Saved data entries

+++

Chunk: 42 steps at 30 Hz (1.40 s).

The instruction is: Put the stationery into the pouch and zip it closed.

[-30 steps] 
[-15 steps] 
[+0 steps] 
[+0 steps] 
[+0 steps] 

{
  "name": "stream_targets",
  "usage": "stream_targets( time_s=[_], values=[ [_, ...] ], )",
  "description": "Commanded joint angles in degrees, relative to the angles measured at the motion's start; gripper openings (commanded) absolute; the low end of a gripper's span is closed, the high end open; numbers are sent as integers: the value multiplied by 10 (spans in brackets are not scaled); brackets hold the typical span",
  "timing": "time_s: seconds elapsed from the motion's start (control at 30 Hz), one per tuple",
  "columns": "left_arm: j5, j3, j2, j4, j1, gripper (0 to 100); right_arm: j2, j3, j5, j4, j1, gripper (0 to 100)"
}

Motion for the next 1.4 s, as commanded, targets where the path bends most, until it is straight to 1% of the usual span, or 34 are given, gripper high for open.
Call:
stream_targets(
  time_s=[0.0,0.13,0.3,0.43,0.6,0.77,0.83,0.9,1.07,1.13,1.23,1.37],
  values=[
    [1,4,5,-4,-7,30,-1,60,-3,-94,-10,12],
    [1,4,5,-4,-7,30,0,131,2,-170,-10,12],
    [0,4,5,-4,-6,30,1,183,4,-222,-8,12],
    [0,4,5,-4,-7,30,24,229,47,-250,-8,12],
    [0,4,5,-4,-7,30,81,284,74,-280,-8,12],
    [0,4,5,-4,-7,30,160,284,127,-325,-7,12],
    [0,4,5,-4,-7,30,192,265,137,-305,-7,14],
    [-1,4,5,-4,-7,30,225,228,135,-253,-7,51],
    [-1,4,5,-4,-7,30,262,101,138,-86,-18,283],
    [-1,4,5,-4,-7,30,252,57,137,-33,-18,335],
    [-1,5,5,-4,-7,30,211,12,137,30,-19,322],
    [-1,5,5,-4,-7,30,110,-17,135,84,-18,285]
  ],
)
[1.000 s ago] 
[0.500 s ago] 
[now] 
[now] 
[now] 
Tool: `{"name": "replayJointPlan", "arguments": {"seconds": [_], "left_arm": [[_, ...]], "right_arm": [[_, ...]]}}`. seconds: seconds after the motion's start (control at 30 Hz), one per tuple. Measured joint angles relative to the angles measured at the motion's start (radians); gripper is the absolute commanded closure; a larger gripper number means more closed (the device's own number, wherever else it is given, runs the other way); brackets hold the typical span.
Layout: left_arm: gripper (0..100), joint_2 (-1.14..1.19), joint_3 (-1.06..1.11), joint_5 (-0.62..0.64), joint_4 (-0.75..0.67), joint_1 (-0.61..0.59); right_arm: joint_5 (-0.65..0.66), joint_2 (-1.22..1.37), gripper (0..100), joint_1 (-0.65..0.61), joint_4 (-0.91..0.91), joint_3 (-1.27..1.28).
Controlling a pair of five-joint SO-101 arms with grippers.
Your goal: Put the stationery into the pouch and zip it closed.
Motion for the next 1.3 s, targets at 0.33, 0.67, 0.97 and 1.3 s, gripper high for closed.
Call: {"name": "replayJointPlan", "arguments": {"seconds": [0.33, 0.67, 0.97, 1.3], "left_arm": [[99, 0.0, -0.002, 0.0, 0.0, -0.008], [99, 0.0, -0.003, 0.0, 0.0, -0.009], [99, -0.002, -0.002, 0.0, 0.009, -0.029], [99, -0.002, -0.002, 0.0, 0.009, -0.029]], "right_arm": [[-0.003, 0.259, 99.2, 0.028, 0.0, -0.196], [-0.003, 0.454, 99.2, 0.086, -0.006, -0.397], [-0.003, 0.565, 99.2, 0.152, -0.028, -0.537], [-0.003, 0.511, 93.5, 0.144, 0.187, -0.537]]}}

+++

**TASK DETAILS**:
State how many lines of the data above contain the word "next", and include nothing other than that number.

**WRITTEN RESPONSE**:
2